The good news? Rate increases are expected to plateau in the next few years. The bad news? That doesn’t mean premium decreases are on the horizon.
Terms & Conditions are Changing
While it was previously a common practice, carriers are now reluctant to throw in “freebie” coverages. Former add-in coverages for cyber and ransomware are now potential loss drivers. While broad forms are still available, the robust policy forms of the past will continue to be pared down, and agents and brokers will need to find alternative ways to cover their clients’ needs.
Carriers Want Clients to Assume More Risk
Guaranteed cost and first-dollar deductibles are not as common anymore. Carriers are not willing or able to carry the losses on their own. They want policyholders to share more of the risk through deductibles or retentions, especially in classes where there is increasing claim frequency, such as senior living facilities, surgery centers and urgent care facilities. This strategy leaves clients responsible for small, less complicated claims, while carriers focus on the larger, more punitive claims.
Sexual Abuse Coverage is Harder to Obtain
Placing sexual abuse coverage has always been challenging, but it’s becoming even more difficult as carriers exclude it from excess policies and apply sublimits on primary policies.

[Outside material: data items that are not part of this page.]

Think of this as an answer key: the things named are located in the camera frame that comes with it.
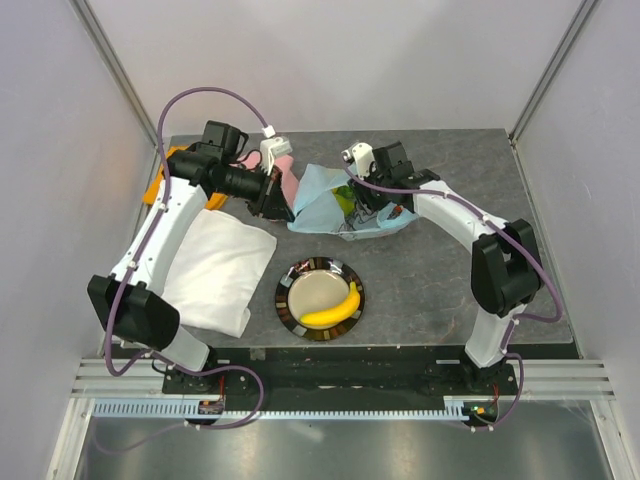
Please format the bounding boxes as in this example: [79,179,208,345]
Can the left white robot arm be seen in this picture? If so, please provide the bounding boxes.
[87,121,294,393]

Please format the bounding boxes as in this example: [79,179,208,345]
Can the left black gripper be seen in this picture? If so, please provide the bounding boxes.
[215,162,295,223]

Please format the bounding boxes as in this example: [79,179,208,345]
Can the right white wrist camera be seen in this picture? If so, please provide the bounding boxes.
[341,142,375,179]

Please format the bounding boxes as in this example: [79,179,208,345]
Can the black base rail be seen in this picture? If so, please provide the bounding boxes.
[159,344,516,401]

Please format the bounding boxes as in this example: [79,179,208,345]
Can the light blue plastic bag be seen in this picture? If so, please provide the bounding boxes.
[287,164,417,241]

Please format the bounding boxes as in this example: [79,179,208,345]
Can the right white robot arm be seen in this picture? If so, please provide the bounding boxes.
[341,142,542,394]

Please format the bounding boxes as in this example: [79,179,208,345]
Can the dark rimmed beige plate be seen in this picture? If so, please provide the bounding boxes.
[275,257,366,342]

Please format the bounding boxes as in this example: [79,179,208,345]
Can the green fake grapes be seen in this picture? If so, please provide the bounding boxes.
[332,185,356,216]

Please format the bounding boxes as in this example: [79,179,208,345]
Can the orange folded cloth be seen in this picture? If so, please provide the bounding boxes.
[142,145,226,210]

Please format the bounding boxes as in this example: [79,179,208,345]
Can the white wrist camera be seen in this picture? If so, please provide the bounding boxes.
[259,125,292,175]
[341,142,375,179]

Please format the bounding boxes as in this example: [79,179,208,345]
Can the white slotted cable duct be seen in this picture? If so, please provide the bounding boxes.
[92,397,494,421]

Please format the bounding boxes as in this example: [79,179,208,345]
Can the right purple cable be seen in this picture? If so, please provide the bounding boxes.
[340,149,564,436]

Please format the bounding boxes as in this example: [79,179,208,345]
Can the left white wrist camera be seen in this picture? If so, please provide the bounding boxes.
[259,125,292,175]

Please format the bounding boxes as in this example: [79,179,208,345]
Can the yellow fake banana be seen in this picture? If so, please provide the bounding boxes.
[300,282,361,328]

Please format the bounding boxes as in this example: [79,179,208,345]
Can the pink baseball cap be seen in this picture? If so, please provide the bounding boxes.
[238,149,299,208]

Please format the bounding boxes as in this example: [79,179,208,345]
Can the white folded cloth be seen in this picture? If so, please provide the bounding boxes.
[162,210,277,338]

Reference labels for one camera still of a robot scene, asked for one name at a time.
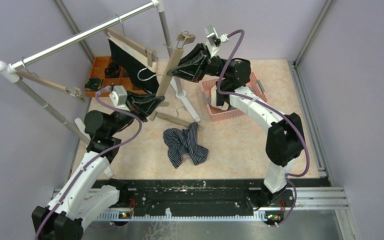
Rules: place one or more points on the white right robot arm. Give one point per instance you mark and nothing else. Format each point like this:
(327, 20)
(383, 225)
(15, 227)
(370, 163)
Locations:
(285, 138)

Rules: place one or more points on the silver clothes rack rail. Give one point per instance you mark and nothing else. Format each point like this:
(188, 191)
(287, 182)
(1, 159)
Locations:
(8, 71)

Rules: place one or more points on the orange wooden tray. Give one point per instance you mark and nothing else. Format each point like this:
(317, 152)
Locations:
(106, 72)

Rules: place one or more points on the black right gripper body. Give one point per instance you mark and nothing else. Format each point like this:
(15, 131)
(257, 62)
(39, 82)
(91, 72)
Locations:
(198, 71)

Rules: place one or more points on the navy white striped underwear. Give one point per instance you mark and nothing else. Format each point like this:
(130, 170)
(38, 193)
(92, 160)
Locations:
(183, 143)

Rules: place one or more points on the navy underwear beige waistband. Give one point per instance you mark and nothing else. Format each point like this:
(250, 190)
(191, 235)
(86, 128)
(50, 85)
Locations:
(218, 101)

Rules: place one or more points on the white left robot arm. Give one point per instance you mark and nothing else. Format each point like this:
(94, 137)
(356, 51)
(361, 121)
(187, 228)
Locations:
(69, 214)

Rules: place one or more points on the aluminium frame rail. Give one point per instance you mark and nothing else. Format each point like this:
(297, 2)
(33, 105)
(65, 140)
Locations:
(314, 195)

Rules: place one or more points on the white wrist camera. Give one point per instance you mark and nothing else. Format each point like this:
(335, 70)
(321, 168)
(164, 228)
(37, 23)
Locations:
(118, 97)
(214, 40)

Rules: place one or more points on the beige hanger of navy underwear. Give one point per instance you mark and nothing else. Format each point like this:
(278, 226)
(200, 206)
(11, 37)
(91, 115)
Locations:
(170, 118)

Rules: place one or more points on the beige hanger of black underwear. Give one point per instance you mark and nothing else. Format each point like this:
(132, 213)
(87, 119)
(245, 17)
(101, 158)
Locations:
(146, 56)

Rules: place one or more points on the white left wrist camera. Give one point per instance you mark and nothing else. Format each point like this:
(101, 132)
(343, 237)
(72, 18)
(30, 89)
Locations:
(118, 97)

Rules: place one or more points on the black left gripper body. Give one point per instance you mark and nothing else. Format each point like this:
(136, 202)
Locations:
(134, 105)

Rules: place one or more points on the beige clip hanger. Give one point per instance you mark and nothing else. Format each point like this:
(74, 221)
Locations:
(75, 92)

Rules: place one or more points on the black underwear beige waistband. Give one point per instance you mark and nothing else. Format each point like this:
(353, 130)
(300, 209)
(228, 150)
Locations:
(140, 76)

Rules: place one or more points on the beige hanger of striped underwear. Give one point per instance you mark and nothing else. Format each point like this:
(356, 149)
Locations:
(184, 38)

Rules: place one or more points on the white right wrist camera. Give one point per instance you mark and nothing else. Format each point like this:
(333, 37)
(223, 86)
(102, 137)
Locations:
(214, 40)

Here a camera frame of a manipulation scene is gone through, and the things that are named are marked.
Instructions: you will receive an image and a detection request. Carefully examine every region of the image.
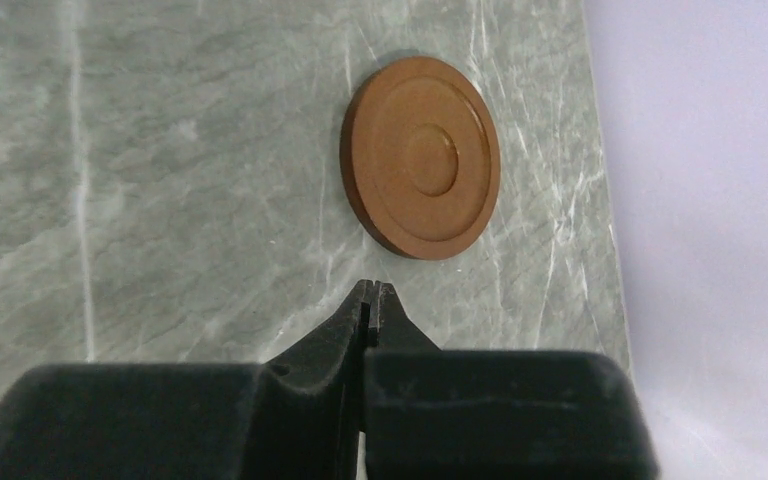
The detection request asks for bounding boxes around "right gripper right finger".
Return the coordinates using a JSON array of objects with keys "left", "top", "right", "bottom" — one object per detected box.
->
[{"left": 362, "top": 281, "right": 660, "bottom": 480}]

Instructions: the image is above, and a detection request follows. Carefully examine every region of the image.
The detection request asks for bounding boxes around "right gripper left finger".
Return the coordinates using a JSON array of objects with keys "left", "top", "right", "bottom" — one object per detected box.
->
[{"left": 0, "top": 280, "right": 374, "bottom": 479}]

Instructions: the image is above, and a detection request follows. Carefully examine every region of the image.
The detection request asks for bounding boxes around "brown coaster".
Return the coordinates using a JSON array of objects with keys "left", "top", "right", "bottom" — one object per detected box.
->
[{"left": 340, "top": 56, "right": 501, "bottom": 260}]

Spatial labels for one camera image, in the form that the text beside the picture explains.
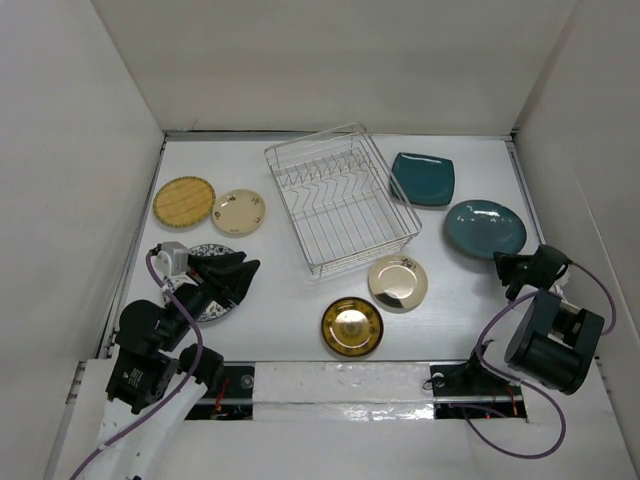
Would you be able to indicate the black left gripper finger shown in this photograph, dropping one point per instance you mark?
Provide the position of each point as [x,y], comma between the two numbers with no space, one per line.
[234,281]
[204,267]

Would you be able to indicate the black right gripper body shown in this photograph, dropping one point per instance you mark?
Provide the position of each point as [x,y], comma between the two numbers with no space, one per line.
[522,272]

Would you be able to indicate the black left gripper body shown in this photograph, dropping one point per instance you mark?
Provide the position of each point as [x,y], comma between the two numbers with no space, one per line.
[193,298]

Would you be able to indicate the teal round blossom plate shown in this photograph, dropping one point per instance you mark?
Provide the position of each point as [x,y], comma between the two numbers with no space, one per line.
[479,228]

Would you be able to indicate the dark teal square plate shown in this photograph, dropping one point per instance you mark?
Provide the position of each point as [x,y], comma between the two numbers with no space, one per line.
[427,181]

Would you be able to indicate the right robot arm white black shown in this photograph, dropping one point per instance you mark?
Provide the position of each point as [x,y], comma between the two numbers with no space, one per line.
[555,342]

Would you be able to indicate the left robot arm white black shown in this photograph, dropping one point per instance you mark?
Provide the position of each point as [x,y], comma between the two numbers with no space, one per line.
[163,369]

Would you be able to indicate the blue white floral plate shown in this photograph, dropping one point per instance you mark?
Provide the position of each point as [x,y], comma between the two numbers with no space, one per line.
[204,251]

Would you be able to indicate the cream plate with red marks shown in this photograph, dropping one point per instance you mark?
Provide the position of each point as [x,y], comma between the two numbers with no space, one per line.
[239,212]

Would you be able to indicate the yellow woven round plate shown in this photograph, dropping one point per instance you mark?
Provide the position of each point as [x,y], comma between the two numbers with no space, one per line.
[183,202]

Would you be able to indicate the glossy cream plate black motif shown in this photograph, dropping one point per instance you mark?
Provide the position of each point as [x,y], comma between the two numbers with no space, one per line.
[398,282]

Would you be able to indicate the gold brown patterned plate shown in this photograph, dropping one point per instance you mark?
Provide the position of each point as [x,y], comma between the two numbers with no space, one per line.
[352,327]

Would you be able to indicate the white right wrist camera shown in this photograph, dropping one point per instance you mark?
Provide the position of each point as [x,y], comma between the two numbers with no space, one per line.
[559,286]

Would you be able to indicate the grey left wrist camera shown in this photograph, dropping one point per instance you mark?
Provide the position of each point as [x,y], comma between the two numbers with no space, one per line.
[170,258]

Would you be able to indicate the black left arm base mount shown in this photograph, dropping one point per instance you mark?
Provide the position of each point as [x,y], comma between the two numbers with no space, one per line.
[232,400]

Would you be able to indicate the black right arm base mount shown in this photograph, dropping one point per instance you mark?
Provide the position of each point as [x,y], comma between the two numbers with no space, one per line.
[467,390]

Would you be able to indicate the silver wire dish rack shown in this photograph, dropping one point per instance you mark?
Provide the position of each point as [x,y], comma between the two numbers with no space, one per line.
[342,199]

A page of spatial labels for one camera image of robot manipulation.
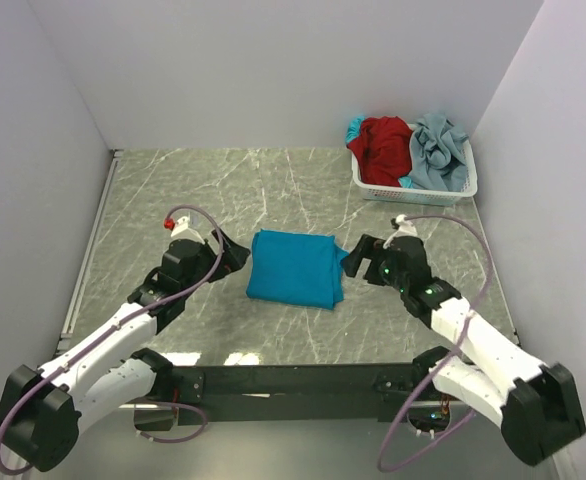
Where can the aluminium rail frame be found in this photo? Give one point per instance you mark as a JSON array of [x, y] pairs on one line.
[[308, 190]]

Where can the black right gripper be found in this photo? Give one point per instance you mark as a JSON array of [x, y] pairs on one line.
[[373, 262]]

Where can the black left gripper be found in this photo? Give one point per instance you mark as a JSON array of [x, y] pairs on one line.
[[223, 257]]

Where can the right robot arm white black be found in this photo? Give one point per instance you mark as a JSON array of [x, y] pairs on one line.
[[535, 406]]

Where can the red t shirt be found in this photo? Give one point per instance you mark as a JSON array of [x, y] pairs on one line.
[[382, 151]]

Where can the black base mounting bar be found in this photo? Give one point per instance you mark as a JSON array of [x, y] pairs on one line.
[[281, 393]]

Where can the blue t shirt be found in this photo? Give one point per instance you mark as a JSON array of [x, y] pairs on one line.
[[296, 269]]

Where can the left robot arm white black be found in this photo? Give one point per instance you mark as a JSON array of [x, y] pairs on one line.
[[44, 411]]

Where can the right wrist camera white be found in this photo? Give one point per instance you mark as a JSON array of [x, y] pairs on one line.
[[403, 227]]

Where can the white laundry basket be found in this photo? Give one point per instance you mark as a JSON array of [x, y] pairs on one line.
[[406, 193]]

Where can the light blue garment in basket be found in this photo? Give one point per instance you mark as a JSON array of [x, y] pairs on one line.
[[353, 129]]

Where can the grey t shirt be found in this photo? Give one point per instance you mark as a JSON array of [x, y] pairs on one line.
[[436, 150]]

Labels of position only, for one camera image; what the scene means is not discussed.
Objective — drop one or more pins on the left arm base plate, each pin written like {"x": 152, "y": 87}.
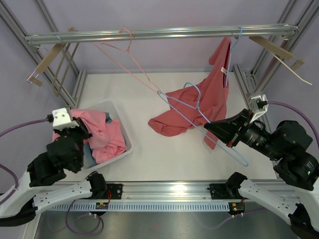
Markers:
{"x": 114, "y": 190}

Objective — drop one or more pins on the right beige clip hanger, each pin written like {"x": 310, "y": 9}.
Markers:
{"x": 279, "y": 53}

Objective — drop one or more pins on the left beige clip hanger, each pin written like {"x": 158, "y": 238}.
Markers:
{"x": 48, "y": 59}

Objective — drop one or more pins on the light pink t-shirt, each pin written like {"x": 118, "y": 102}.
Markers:
{"x": 97, "y": 129}

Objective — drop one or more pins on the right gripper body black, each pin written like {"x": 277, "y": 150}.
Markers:
{"x": 253, "y": 136}

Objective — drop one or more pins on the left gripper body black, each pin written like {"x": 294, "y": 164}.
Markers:
{"x": 79, "y": 132}

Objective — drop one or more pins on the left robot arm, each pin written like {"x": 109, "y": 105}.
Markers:
{"x": 29, "y": 196}

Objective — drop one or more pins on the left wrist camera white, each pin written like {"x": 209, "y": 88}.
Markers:
{"x": 61, "y": 119}

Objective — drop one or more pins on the aluminium front frame rail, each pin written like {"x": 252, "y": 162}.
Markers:
{"x": 174, "y": 191}

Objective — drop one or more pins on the blue-grey t-shirt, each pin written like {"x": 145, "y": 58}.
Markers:
{"x": 88, "y": 151}

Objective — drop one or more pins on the pink wire hanger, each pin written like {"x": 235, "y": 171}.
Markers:
{"x": 127, "y": 51}

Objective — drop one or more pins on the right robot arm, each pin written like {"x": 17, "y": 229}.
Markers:
{"x": 287, "y": 146}

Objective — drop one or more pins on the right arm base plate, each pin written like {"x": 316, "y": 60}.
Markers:
{"x": 221, "y": 191}

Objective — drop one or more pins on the aluminium hanging rail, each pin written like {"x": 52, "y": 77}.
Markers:
{"x": 281, "y": 30}

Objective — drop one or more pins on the beige clip hanger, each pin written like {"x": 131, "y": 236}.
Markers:
{"x": 48, "y": 59}
{"x": 279, "y": 53}

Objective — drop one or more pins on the white slotted cable duct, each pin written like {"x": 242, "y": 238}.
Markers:
{"x": 145, "y": 207}

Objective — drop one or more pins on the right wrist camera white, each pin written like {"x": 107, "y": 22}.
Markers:
{"x": 258, "y": 104}

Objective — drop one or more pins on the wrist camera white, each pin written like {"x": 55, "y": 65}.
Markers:
{"x": 61, "y": 119}
{"x": 258, "y": 104}

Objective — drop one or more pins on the dark pink t-shirt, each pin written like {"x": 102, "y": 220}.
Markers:
{"x": 197, "y": 105}

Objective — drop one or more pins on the white plastic basket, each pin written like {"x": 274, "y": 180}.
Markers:
{"x": 110, "y": 141}

As mega verdicts continue to break records, sexual abuse coverage may ultimately become uninsurable, and clients need to be prepared for this possibility.
COVID and Communicable Disease Exclusions Are Common
COVID-19 took the healthcare world by storm, and insurance companies had to adapt quickly to this new risk. Many carriers have been including COVID and communicable disease exclusionary language in their policy forms, although that is starting to ease in some areas.
Some insureds are seeking out insurers that don’t have a COVID exclusion in the policy, willing to pay the additional premium for the value of a policy that contains no exclusion.
Here’s a rundown of where things stand across segments:
- In the senior care space, nearly every carrier is implementing a communicable disease exclusion. In some instances, this exclusion is General Liability only, and coverage still exists on the Professional Liability form for COVID-related medical negligence that results in bodily injury.
- In the hospital space, some carriers are comfortable insuring facilities without any COVID exclusionary language. On the other hand, some carriers use these exclusions as underwriting tools, showing quotes with and without the COVID exclusionary language, demonstrating value (in premium dollars) tied to a COVID exclusion.
- In allied healthcare, for the most part, carriers do not feel the need to include COVID exclusionary language. Some carriers are even comfortable writing COVID testing and/or vaccine sites without exclusionary language, as they understand that the exposure is limited for these medical procedures. Medical negligence would be covered under the Professional Liability policy, but the risk of a bad outcome as a result of professional negligence appears to be minimal. In addition, some carriers are becoming more comfortable with the Public Readiness and Emergency Preparedness (PREP) Actand other immunities.
As the market continues its sea change towards stability, agent and broker education is key. Understanding the developments shaping the medical professional liability market allows agents and brokers to clearly communicate and set expectations with their healthcare clients. Sharing why premiums are rising or why something is excluded can help clients feel involved in the process, and in turn, strengthen the broker-client relationship.